Di Taman Sriwedari kota Solo, pada Maleman, acara keramaian di malam bulan puasa, ada penjual martabak bangsa India. Khusus pada hari Lebaran, dia berjualan di luar taman di depan pintu keluar penonton. Dia dibantu oleh seorang pribumi yang bertugas mendorong gerobak dan mengurusi api penggorangen.
“Untuk menarik perhatian pembantu itu berteriak ‘martabak Malabar, halal bin halal, halal bin halal’ terus-menerus sehingga setiap penonton yang melalui gerbang itu pasti mendengarnya,” kenang Sunarto.
Tidak ayal lagi, dia melanjutkan, anak-anak dan anak-muda sepulangnya dari Sriwedari ikut berteriak, “martabak, martabak, halalbehalal di sepenjang jalan menirukan penjual martabak itu.”
Waktu itu, kemungkinan martabak adalah makanan baru dan untuk menarik pembeli Muslim disebutlah bahwa martabak adalah halal.

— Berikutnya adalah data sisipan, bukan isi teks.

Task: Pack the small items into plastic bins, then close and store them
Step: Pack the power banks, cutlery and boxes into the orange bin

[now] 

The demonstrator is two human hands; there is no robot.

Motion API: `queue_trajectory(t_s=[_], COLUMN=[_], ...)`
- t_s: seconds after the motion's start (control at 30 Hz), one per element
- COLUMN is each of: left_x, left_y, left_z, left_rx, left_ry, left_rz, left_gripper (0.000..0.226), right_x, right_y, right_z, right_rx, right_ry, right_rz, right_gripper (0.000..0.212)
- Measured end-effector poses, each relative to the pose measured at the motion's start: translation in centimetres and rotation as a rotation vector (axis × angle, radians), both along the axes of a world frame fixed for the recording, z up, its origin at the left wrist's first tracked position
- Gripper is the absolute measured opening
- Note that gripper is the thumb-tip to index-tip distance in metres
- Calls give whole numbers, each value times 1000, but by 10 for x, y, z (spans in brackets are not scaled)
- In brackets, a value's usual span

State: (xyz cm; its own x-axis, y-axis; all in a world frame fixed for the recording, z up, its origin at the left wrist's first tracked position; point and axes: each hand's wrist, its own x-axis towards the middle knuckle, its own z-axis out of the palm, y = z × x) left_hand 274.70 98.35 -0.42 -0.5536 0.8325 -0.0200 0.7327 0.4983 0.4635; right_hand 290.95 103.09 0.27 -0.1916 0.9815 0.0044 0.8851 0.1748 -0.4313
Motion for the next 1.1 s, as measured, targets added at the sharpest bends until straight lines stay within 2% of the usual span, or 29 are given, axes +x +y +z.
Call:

Perkataan halalbehalal atau alalbalal menjadi populer di kalangan masyarakat Solo. Pergi ke Sriwedari di hari Lebaran disebut berhalalbalal; pergi keluar berpakaian rapi di hari Lebaran disebut berhalalbalal; dan pergi silaturahmi pada hari Lebaran, biasanya berpakain rapi, disebut berhalalbalal. Semula acara halalbihalal hanya berupa selamat datang dari pihak penyelenggara, disusul pertunjukan dan makan bersama.